Les déboires de l’Etat gestionnaire
Il n’y a pas d’autre solution que de réduire l’intervention de l’Etat et de laisser les individus décider de leurs dépenses. Par nature, l’Etat gaspille parce qu’il est trop gros, parce que ses agents ne sont pas responsables, parce que ça n’est pas leur argent… La gestion du parc immobilier de l’Etat français en est l’illustration. Celui-ci a vendu l’ancien immeuble de l’imprimerie nationale, rue de la convention à Paris, pour 85 millions d’euros pour le racheter peu après 375 millions d’euros pour y installer le centre de conférence du Quai d’Orsay. Le promoteur y a réalisé des travaux, mais ceux-ci lui laissent une marge du tiers du prix et les travaux ne sont pas conformes. Dans le rapport que le député Yves Deniaud a consacré à cette gestion immobilière publique du patrimoine immobilier de l’Etat, représentant 62,4 milliards d’euros, il a relevé aussi le cas du tribunal de grande instance de Rochefort tout juste rénové et fermé pour cause de réforme judiciaire alors que ses personnels ne pourront pas être accueillis dans le tribunal de La Rochelle…qui devra être reconstruit hors les murs.
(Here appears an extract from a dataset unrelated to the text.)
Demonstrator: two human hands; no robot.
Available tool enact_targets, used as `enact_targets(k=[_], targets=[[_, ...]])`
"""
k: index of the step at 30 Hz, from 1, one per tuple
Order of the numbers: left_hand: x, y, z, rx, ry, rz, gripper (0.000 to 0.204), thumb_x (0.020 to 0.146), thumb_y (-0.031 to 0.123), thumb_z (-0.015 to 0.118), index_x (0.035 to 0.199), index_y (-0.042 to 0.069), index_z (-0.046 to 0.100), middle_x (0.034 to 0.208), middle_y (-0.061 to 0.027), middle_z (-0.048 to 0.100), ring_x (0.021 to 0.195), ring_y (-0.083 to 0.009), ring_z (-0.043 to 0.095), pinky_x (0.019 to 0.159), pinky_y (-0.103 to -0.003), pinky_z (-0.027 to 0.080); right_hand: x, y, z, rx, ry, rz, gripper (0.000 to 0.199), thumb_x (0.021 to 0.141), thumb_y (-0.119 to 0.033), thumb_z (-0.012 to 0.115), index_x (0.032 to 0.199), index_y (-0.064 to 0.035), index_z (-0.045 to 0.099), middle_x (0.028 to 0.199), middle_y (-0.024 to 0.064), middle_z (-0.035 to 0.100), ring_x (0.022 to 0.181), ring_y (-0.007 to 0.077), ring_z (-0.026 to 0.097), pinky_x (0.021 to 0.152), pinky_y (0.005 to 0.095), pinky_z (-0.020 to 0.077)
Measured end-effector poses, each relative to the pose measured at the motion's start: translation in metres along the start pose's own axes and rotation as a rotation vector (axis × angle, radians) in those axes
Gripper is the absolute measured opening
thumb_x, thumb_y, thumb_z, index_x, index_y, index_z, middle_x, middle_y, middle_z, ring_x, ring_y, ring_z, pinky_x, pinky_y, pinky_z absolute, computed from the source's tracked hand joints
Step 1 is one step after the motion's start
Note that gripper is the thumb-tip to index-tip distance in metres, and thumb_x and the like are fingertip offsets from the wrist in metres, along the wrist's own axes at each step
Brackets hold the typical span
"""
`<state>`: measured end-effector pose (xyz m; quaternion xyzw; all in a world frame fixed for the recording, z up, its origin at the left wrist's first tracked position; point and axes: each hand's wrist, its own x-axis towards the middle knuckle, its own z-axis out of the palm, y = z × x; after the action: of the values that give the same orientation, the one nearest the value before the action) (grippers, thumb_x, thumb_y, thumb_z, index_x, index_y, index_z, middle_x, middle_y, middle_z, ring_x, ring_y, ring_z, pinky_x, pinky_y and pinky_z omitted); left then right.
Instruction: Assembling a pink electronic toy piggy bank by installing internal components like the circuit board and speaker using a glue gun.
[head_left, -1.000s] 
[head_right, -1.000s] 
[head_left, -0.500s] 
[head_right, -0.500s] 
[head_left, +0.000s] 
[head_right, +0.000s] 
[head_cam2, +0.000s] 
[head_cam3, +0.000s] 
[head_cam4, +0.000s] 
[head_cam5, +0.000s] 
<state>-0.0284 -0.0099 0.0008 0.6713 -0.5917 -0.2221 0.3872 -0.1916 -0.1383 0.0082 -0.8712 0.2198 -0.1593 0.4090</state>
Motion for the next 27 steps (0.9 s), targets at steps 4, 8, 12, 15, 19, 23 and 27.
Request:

Une seule conclusion, et toujours la même : il faut dégraisser le mammouth. C’est le pari de l’Allemagne qui se souvient sans doute mieux que nous de l’état délabré de la RDA et du coût qu’elle a supporté depuis la réunification pour des résultats encore très médiocres tant il est difficile de faire évoluer les mentalités d’une population atteinte par 45 ans d’assistance publique.